According to one of the astronauts on NASA's 1968 Apollo 8 mission, it would be "stupid" and "almost funny" to carry out a manned mission to Mars.
"What is the imperative?" "What convinces us to go to Mars?" I do not think the public will be interested, "said Bill Anders, who circled the Moon before returning to Earth 50 years ago, in the new documentary BBC Radio 5 Live.
Anders argued that there are many things that NASA could do is make better use of time and money, such as the casual InSight rover that has just landed to explore the interior of Mars.
The comments of one of the most eminent explorers of the cosmos in the history of mankind illustrate the deep and public philosophical dispute over whether the future of spaceflight will be characterized by splattering manned or cheaper automatic missions.
The core of Anders's argument about the BBC comes down to his perception that NASA drives the vicious circle of highly publicized missions that strengthen his image, improve funding and attract the greatest talent, so that they can start more publicized missions.
Sending an astronaut to Mars would dominate the information cycle, but it would not push the boundaries of practical scientific knowledge, Anders argued – essentially a mismatch between the priorities of NASA and society.
This skepticism puts Anders in the ranks of other high-profile critics of NASA, SpaceX Elon Musk and Blue Origin Jeff Bezos – all three put on the Red Planet.

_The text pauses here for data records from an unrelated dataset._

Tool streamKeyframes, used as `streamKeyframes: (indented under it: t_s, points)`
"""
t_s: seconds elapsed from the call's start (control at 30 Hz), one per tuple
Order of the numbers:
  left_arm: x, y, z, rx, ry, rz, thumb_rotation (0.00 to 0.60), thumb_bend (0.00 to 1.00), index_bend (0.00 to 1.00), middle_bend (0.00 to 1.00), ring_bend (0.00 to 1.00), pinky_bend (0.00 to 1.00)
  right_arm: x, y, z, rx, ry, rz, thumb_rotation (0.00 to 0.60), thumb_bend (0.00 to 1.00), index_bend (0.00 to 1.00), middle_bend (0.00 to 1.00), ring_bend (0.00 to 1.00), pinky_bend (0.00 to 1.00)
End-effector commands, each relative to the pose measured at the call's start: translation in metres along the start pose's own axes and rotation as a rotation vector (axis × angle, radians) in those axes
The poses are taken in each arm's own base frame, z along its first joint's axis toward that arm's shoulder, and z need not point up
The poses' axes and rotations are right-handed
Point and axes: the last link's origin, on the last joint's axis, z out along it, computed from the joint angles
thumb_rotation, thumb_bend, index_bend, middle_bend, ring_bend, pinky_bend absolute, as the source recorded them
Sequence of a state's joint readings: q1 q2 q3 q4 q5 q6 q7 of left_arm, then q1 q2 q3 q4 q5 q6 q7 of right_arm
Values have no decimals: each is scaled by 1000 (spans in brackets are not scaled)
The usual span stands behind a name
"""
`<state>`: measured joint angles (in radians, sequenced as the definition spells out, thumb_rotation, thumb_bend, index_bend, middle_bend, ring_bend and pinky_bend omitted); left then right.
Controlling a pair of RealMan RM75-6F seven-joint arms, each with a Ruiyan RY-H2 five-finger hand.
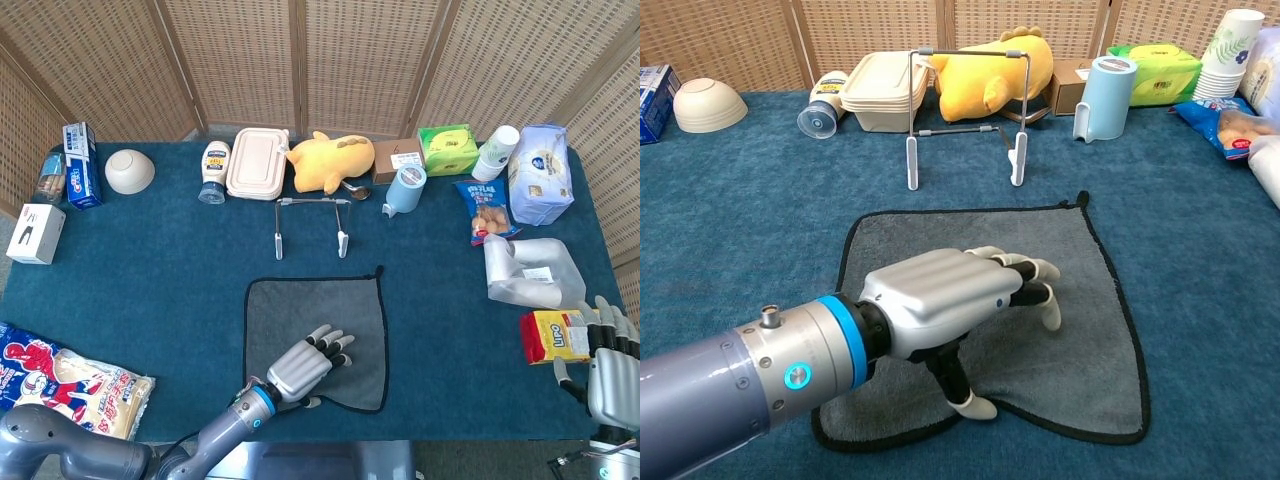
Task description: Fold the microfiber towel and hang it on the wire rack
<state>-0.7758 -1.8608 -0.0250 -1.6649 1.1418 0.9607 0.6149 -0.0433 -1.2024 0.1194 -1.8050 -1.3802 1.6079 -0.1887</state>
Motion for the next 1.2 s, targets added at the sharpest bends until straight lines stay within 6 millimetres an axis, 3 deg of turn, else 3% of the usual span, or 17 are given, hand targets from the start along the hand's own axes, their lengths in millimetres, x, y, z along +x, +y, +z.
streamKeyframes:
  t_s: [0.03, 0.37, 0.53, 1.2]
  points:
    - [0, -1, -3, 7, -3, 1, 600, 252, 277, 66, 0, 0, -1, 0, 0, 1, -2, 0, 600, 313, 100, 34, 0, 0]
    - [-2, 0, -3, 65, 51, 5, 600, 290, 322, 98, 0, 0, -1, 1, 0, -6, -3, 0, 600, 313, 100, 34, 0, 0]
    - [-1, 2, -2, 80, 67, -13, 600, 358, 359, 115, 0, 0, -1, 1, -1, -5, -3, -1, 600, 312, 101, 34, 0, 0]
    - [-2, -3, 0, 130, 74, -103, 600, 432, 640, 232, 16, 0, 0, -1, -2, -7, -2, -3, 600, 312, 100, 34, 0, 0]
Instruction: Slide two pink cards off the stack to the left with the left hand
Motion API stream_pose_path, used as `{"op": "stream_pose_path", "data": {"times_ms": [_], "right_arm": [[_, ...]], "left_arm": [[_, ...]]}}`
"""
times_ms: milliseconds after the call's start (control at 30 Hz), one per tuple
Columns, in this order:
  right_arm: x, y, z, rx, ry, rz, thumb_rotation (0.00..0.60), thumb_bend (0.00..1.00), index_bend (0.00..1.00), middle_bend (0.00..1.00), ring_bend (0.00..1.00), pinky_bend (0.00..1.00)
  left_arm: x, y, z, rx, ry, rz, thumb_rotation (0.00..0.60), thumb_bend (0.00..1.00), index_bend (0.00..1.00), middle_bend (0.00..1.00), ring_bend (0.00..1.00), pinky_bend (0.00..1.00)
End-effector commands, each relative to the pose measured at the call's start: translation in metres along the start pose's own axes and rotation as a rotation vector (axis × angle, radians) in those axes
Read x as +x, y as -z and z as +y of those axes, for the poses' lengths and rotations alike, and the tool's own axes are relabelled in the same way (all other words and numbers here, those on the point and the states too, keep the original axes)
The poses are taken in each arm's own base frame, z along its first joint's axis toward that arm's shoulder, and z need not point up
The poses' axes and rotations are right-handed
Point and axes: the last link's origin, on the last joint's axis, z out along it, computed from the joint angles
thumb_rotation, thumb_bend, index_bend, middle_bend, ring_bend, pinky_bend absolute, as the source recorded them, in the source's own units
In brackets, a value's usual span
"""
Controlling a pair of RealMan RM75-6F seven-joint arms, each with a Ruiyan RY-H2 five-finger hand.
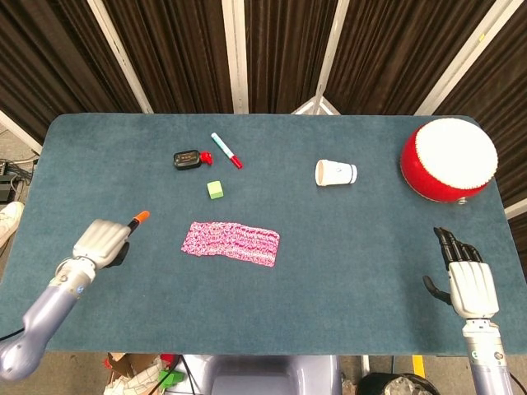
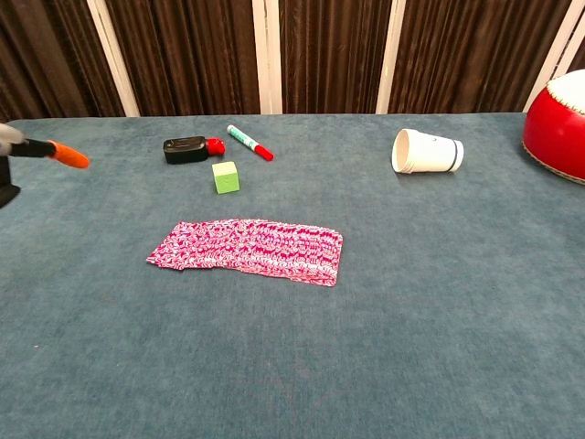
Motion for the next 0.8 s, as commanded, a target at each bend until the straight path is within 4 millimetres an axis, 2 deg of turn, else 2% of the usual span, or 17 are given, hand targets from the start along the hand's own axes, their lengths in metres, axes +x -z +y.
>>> {"op": "stream_pose_path", "data": {"times_ms": [33, 233, 500, 800], "right_arm": [[-0.001, 0.000, 0.000, 0.000, 0.002, -0.002, 0.600, 0.28, 0.01, 0.15, 0.23, 0.24], [-0.002, -0.001, 0.000, -0.003, 0.009, -0.007, 0.600, 0.28, 0.01, 0.15, 0.23, 0.24], [-0.003, -0.001, 0.001, -0.006, 0.008, -0.006, 0.600, 0.28, 0.01, 0.15, 0.23, 0.24], [-0.002, -0.002, 0.002, -0.009, 0.004, -0.004, 0.600, 0.28, 0.01, 0.15, 0.23, 0.24]], "left_arm": [[-0.004, -0.021, 0.021, -0.019, -0.032, -0.050, 0.600, 0.90, 0.07, 0.86, 0.82, 0.75], [-0.011, -0.033, 0.047, -0.061, -0.023, -0.123, 0.600, 0.92, 0.09, 0.86, 0.82, 0.75], [-0.016, -0.044, 0.069, -0.077, -0.060, -0.156, 0.600, 0.92, 0.09, 0.86, 0.82, 0.75], [-0.021, -0.050, 0.081, -0.075, -0.089, -0.170, 0.600, 0.92, 0.09, 0.86, 0.82, 0.75]]}}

For example, scientific informer and attorney Bill Nye predicted last year that no layman would want to get Mars. Nye also doubled last month to say that anyone who plans to terraform Mars must have a lot of medication.

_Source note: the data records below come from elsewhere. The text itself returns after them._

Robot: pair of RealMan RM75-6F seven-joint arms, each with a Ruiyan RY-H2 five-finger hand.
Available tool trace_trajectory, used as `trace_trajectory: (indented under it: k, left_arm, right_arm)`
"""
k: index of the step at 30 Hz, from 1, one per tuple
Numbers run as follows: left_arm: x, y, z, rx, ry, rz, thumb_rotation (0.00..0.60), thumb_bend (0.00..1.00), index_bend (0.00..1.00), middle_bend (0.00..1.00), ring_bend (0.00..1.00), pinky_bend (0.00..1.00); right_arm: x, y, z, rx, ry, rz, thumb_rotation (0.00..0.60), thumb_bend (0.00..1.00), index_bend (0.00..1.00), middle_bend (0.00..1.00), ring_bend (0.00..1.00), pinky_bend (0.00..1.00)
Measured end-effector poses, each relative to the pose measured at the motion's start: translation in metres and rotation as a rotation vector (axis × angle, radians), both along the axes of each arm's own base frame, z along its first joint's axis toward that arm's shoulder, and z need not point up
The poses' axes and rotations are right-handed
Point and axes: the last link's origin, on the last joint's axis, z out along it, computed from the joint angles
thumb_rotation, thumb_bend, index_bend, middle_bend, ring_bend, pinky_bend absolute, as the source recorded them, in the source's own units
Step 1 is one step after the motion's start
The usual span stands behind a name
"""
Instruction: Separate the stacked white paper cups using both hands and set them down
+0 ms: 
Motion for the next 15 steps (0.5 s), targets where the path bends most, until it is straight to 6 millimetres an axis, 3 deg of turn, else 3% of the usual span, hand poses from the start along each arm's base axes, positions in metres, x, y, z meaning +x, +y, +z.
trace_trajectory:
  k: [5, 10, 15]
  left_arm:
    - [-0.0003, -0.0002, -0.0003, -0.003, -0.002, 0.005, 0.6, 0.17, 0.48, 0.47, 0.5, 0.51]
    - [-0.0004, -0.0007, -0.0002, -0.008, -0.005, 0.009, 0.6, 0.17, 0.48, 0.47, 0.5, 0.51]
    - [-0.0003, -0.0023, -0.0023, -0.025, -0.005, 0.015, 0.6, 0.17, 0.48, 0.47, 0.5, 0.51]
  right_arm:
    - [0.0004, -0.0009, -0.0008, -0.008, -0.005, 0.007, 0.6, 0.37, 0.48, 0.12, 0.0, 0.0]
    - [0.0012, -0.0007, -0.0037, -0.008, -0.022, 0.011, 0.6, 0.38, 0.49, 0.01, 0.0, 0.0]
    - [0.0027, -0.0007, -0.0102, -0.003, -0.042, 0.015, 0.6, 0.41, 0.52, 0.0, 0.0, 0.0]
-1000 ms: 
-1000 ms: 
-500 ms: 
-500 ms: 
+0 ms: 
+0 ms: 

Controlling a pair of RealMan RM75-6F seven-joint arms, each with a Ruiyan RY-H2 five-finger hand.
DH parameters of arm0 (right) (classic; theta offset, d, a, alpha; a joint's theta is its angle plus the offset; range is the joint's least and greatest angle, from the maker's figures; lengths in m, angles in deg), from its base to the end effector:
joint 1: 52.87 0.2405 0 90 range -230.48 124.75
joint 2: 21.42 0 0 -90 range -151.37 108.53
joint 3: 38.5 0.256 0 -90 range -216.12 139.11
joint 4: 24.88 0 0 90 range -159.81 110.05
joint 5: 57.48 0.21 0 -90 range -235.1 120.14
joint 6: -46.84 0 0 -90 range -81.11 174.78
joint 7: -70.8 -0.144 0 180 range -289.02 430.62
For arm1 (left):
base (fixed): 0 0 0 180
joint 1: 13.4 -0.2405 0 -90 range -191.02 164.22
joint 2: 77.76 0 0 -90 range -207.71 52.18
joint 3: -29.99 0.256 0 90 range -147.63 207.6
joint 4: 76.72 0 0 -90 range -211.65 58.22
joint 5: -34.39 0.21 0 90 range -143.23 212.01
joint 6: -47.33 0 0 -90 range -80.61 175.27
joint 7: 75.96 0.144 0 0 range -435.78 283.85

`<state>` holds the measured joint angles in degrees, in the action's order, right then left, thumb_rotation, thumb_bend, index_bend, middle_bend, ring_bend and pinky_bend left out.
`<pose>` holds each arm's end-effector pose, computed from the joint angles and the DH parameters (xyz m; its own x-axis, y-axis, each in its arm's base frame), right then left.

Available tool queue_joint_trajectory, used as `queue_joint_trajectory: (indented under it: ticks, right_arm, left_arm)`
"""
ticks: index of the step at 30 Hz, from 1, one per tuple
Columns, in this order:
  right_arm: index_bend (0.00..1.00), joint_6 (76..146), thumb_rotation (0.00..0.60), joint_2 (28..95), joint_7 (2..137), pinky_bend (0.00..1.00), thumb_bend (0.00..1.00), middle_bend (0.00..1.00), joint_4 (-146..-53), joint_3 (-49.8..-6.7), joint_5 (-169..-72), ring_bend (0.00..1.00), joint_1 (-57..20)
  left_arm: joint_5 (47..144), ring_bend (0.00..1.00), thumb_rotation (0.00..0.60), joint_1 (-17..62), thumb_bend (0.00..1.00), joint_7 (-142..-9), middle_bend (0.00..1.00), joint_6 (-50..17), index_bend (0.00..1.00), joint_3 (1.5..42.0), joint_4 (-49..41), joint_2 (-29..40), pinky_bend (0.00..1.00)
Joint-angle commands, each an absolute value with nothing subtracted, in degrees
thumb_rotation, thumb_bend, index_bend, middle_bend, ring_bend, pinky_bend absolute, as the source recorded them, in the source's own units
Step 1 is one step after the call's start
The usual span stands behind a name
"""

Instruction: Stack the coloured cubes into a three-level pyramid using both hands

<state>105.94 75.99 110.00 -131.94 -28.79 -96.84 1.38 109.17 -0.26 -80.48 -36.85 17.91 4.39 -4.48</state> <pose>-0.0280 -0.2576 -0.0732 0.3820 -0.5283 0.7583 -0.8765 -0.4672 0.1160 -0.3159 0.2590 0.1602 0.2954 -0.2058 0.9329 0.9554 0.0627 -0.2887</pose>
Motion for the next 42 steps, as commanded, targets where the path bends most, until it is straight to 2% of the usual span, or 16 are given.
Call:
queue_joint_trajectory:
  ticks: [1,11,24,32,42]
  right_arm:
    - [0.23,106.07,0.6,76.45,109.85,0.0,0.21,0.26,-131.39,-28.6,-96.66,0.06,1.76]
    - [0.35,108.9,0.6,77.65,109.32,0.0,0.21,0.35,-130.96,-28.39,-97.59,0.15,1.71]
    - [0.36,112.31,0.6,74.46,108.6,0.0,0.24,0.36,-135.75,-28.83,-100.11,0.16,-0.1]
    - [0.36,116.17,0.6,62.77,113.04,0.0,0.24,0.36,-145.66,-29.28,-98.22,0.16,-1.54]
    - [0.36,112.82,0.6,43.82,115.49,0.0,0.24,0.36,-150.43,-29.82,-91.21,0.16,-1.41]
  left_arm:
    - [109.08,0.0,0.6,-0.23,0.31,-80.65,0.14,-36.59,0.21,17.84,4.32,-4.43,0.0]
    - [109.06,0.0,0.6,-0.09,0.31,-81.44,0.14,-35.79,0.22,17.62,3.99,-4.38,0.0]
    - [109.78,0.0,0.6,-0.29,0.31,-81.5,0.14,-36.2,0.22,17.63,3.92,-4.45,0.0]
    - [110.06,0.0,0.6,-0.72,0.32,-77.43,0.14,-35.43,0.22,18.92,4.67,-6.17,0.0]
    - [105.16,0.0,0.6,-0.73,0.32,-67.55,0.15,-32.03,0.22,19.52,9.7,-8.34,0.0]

However, his own colleague from Apollo 8, Frank Borman, disagreed, claiming in the document that exploration of the crew is important.

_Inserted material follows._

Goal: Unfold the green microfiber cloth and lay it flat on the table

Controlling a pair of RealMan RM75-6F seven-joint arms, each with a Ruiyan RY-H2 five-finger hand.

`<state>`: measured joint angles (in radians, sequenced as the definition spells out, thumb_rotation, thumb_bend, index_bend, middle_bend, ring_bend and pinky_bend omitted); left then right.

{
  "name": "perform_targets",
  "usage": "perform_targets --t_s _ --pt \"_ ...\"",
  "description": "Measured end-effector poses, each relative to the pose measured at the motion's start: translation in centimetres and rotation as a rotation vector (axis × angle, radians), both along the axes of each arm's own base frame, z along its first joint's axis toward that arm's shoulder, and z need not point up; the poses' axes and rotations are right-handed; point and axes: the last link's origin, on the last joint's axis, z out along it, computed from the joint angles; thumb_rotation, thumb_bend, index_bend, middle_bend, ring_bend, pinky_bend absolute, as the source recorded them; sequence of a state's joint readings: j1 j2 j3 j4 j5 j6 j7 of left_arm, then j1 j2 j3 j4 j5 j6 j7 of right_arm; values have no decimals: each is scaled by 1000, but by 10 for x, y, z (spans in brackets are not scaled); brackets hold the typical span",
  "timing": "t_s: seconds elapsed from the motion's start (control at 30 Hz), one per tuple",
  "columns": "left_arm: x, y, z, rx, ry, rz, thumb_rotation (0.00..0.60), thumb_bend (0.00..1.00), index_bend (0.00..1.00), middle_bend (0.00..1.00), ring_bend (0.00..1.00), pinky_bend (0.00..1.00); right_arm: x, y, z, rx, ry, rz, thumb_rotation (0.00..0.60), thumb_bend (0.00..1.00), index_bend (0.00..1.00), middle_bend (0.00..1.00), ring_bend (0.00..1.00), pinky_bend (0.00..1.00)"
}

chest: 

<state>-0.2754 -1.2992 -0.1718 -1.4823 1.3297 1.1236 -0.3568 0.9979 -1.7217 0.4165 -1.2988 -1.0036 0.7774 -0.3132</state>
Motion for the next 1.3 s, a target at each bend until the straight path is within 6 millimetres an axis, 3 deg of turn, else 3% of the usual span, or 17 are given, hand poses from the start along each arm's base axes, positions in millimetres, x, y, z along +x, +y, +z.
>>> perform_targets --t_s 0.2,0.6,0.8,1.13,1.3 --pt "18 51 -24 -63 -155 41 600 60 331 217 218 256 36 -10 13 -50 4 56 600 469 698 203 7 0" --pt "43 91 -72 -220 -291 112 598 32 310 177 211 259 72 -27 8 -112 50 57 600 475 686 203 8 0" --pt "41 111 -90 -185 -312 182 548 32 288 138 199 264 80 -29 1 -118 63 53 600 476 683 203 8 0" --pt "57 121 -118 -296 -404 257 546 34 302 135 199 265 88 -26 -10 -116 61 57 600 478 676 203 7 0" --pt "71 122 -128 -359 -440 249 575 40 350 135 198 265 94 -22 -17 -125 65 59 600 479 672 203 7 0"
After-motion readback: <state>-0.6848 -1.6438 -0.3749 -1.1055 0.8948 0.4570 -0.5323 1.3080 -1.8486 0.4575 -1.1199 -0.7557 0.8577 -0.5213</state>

"I'm not so critical of NASA as Bill," said Borman BBC. "I strongly believe that we need a solid exploration of our Solar System and I think that this is part of it."
However, even Borman sets the boundary between exploration and settlement.
"I think there is a lot of hype about Mars, which is nonsense," Borman said. "Musk and Bezos, they talk about placing a colony on Mars." This is nonsense.